Simoniña conduce al borracho a la yacija, tras el cañizo, y le empuja, sofocada. Cayéndole la camisa por los hombros, y deshecha la trenza, descuelga el candil y sube a dormir en el sobrado. La voz nebulosa del sacristán sale del cocho de paja.
PEDRO GAILO
¡Ven, Simoniña! ¡Ven, prenda! Pues que me da corona, vamos nosotros dos a ponerle otra igual en la frente. ¿Dónde estás, que no te apalpo? Ahora tú eres mi reina. Si coceas, no lo eres más. Le devolvemos su mala moneda. ¡Cómo ríe aquel Demonio colorado! ¡Vino a ponérseme encima del pecho! ¡Tórnamelo, Simoniña!... ¡Prenda! ¡Espántamelo!
Simoniña, con el candil en la mano, escucha acurrucada en la escalera. El borracho comienza a roncar, y las palabras borrosas que dibujan la línea del sueño, se distinguen apenas.

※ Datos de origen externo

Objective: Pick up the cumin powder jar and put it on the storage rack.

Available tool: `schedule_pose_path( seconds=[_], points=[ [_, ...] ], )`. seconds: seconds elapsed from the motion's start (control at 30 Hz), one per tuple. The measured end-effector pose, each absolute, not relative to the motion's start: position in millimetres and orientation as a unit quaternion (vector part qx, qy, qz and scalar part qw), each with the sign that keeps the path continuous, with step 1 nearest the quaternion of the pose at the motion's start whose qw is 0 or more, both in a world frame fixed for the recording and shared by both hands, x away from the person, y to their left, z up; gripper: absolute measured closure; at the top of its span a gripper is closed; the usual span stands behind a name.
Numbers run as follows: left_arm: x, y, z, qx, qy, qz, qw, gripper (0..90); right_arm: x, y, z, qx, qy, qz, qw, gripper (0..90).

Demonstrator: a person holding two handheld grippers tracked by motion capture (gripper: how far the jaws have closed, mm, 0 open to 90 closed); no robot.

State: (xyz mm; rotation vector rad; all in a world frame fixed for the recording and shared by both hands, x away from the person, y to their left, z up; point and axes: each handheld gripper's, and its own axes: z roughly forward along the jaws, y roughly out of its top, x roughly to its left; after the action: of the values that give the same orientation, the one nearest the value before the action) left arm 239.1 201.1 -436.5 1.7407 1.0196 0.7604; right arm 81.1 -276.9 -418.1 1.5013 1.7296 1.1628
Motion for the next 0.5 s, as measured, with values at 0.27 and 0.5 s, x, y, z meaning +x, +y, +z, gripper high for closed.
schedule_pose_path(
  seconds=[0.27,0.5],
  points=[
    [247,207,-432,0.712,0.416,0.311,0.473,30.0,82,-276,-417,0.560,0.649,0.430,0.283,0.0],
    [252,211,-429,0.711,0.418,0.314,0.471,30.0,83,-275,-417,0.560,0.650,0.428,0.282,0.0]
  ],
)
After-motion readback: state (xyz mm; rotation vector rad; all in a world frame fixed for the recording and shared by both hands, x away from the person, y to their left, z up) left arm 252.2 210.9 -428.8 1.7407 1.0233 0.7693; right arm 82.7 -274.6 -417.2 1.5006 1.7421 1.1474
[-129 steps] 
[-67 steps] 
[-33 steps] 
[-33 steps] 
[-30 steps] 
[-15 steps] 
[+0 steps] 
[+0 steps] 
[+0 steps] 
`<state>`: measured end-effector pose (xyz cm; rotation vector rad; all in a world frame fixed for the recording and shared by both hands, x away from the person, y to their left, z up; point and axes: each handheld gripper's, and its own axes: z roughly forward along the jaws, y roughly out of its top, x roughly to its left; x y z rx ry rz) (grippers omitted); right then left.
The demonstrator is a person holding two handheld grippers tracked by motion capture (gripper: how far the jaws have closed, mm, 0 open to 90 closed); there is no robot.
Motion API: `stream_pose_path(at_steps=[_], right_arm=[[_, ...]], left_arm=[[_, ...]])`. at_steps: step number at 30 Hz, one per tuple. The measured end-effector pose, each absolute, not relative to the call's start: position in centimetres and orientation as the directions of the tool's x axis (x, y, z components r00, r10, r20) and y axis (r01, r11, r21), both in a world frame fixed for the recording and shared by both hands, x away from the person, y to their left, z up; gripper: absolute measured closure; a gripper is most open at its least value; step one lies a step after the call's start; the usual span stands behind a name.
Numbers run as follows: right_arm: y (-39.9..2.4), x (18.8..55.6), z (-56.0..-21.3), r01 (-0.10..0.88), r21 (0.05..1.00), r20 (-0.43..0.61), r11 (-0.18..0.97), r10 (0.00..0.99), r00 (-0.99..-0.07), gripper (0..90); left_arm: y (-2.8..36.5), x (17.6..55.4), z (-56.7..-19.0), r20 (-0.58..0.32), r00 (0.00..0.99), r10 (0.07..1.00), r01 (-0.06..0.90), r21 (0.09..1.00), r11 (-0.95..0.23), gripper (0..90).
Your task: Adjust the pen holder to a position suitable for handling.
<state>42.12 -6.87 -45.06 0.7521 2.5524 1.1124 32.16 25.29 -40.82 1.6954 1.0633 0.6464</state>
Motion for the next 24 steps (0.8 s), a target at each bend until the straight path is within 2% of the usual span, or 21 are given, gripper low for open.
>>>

JORNADA SEGUNDA: ESCENA VII
Viana del Prior. Clamoreo de campanas. Noche de luceros. Un hostal fuera de puertas. Hacen allí posada mendigos y trajinantes de toda laya, negros segadores, amancebados criberos, mujeres ribereñas que venden encajes, alegres pícaros y amarillos enfermos que, con la manta al hombro y un palo en la mano, piden limosna para llegar al Santo Hospital. El acaso los junta en aquel gran zaguán, sin otra luz que la llama del hogar y la tristeza de un candil colgado a la entrada de las cuadras. Aparece Rosa la Tatula tirando del carretón del enano, llega al mostrador, y se registra la faltriquera al tiempo que ríe toda su boca sin dientes.
LA TATULA
¿Es buena esta peseta, Ludovina?
Ludovina, pequeña, pelirroja, encendida, redonda, hace sonar la moneda y la frota entre los dedos, examinándola a la luz cornuda del candil. Vuelve a saltarla sobre el mostrador.